Протопоп шел за Пахомом мокрый, только в плотных высоких сапогах было сухо, чуть зачерпнул голенищами водицы. Подошли к балагану, крытому слежалым, почерневшим сеном, рядом громоздился высокий воз нарубленного тальника, увязанный веревками. У остывшего кострища, понуря голову, стоял соловый конь с черной гривой, пофыркивая над лежащей на земле старушкой со скрещенными на груди иссохшими руками. Над ней на коленках покачивался, плача, мальчонка с попрошайной сумой, надетой через плечо, гладил ладошкой по лицу страдалицы. Рядом переминался с ноги на ногу молодой мужик, брат Пахома, тискал в руках кнутовище.

Тут же у балагана Аввакум приметил родничок, снял котомку, положил посох. Родничок бил из земли прыткой струей, лопотал, перекидывая желтые песчинки, манил угоститься живой водицей. Протопоп зачерпнул пригоршней, хлебнул ее, студеную, аж заломило зубы, охнул, стащил с головы колпак. Еще зачерпнул из родничка, обдал лицо и снова охнул, как обожженный.

– Чисто кипяток! – помотал головой, отвел от глаз космы, утерся колпаком.

– Да ты ж поп! – дивясь, выкрикнул Пахом. – Ну тебя сюды Бог послал, батюшко! Тут эвон чё стряслось!

И пока протопоп поднял котомку, взял в руки посох и колпак, подошел к старушке, Пахом успел отскороговорить:

– Нищенка отходит, а ты поп как раз. Пока я тебя на берегу разглядывал, оне сюды и прибрели, а она сразу и давай помирать. Да ишшо и ребятенок при ей!

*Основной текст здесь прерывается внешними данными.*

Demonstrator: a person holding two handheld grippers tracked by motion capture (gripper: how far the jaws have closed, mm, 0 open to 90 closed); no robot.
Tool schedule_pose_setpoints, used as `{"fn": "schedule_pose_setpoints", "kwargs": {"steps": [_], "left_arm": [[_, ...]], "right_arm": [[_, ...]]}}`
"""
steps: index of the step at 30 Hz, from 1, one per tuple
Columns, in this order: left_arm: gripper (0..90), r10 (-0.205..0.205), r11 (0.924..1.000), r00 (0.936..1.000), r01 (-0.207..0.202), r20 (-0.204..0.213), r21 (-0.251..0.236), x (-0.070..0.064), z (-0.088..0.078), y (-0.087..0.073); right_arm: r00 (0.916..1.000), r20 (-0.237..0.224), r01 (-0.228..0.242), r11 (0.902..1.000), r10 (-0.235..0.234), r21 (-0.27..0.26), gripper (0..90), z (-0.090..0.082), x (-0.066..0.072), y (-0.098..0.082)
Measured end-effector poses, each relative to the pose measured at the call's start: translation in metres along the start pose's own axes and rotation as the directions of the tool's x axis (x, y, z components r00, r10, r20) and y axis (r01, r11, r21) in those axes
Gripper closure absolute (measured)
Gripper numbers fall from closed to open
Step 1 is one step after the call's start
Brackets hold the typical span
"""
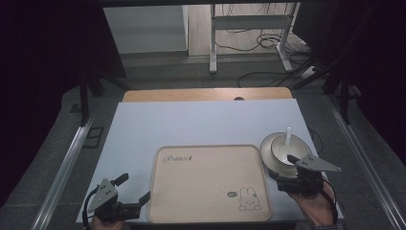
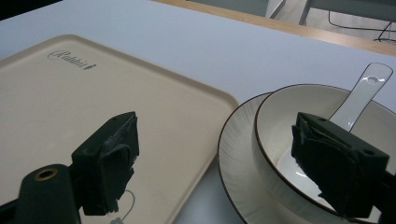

Подошел Аввакум, глянул – помирает. Выпростал из-за ворота азяма наперсный крест, опустился на колени перед страдалицей. Мальчишка хлюпал, глотая слезы, тормошил старушку, ныл однотонно:

– Ба-аушка, че мне отка-ажешь-то? Ба-аушка-а!..

С лица нищенки уже стекла жизненная явность, и на лоб, на щеки напудривалась густая бледность, заострялся свечной проглядности нос, но губы, стянутые нитками морщин, все же обороли последнюю в жизни немочь, вышептали останним выдохом:

– Суму, внуча, и тропку к церкви-и…

С последним вздохом нищенки Аввакум приложил к губам ее крест, будто поставил конечную вешку на страстном пути, прочёл отходную. Пахом с братом пошептались, решили не везть покойницу на костромское кладбище.

– Недалече погост есть, колысь тамо отруб был, люди жили, церковь стояла, да поляки в самозванщину все спалили до угольев. Мимо поедем, тамо и схороним.